Seeking Professional Help with Katagelophobia
Many reputable psychologists claim that embarrassment is not a basic emotion, but that it springs from a combination of simple emotions that combine to form a complex one. In other words, your fear of embarrassment is interwoven with either social anxiety, loss of dignity, low self-esteem, and possibly even more conditions.
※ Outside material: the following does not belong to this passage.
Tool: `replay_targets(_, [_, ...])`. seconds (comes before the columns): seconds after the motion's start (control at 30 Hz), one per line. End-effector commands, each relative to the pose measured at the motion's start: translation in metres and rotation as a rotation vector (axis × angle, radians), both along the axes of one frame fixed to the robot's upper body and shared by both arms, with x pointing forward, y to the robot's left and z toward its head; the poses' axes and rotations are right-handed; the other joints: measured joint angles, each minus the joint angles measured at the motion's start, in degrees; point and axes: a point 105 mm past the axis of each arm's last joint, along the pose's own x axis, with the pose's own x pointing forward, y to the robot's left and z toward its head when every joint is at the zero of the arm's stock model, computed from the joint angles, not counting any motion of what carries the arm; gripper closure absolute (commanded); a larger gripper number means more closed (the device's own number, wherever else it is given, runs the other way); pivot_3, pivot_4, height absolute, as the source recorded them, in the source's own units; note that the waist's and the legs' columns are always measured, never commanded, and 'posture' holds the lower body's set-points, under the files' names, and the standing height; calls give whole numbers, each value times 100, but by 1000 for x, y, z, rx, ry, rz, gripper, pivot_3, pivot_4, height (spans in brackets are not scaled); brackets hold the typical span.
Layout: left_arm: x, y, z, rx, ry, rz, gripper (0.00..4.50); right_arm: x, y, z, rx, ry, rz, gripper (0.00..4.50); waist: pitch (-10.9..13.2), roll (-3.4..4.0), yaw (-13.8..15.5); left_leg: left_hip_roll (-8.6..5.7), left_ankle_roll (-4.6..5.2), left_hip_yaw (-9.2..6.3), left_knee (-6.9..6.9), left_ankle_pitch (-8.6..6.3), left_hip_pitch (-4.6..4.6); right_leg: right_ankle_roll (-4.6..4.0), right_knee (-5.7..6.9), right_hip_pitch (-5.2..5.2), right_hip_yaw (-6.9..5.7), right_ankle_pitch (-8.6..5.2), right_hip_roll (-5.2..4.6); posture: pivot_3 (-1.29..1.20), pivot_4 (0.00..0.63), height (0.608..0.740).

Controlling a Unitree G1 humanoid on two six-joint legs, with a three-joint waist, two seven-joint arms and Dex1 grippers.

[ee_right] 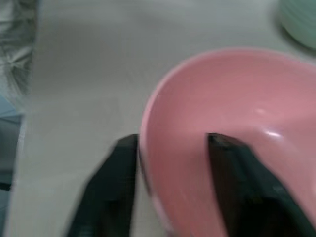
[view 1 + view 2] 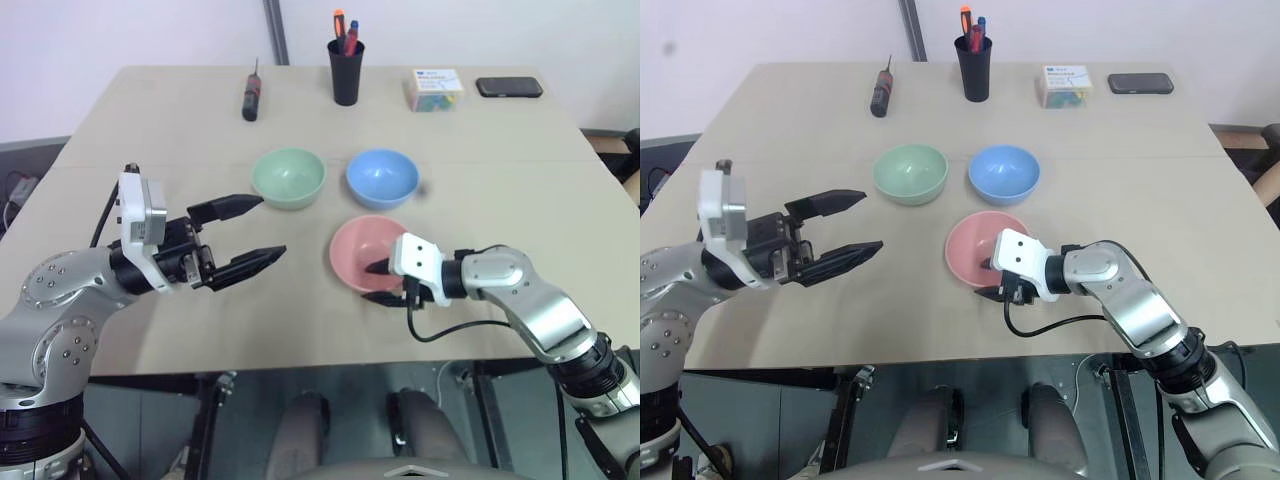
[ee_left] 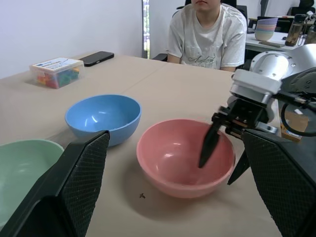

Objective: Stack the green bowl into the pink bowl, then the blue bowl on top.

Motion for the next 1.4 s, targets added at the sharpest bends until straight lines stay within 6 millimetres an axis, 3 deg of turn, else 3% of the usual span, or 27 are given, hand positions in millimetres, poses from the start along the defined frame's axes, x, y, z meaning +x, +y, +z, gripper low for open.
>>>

This is why it’s such a difficult ordeal to overcome your fears and also why there is no shame in seeking professional help; none whatsoever. It’s always better to ask for help from someone trained to help you alter your inner mechanisms.
The most common form of treatment psychologists administer is simply talking your way through it. They help you identify your own patterns, things you’re currently doing that are unhelpful, and understanding your complicated feelings better.
Coping with Katagelophobia
Not all phobias can be cured, but they can certainly be managed with some effort. The one thing that always helps is knowing more about your condition, seeking others that might be experiencing the same thing, and finding strength in solidarity.
Another important thing: Never underestimate the multitude of psychological benefits that eating healthy and staying fit and active can bring. Sometimes, a bad diet is the only thing actually keeping you down.
It’s okay to stutter during a presentation. It’s completely fine if you accidentally left your zipper open after a trip to the loo. It’s not the end of the world if you were rejected from a job interview. Most of the time, they’re not rejecting you because you are incompetent but rather because you don’t meet a specific requirement of theirs.
Learning you’re not special and that everyone deals with embarrassment at all levels may seem like a harsh lesson, but—if anything—it’s full of joy. It will free your mind from its self-imposed constrictions and help you grow and understand others better.
Never be ashamed to seek help. Help exists because there are millions just like you.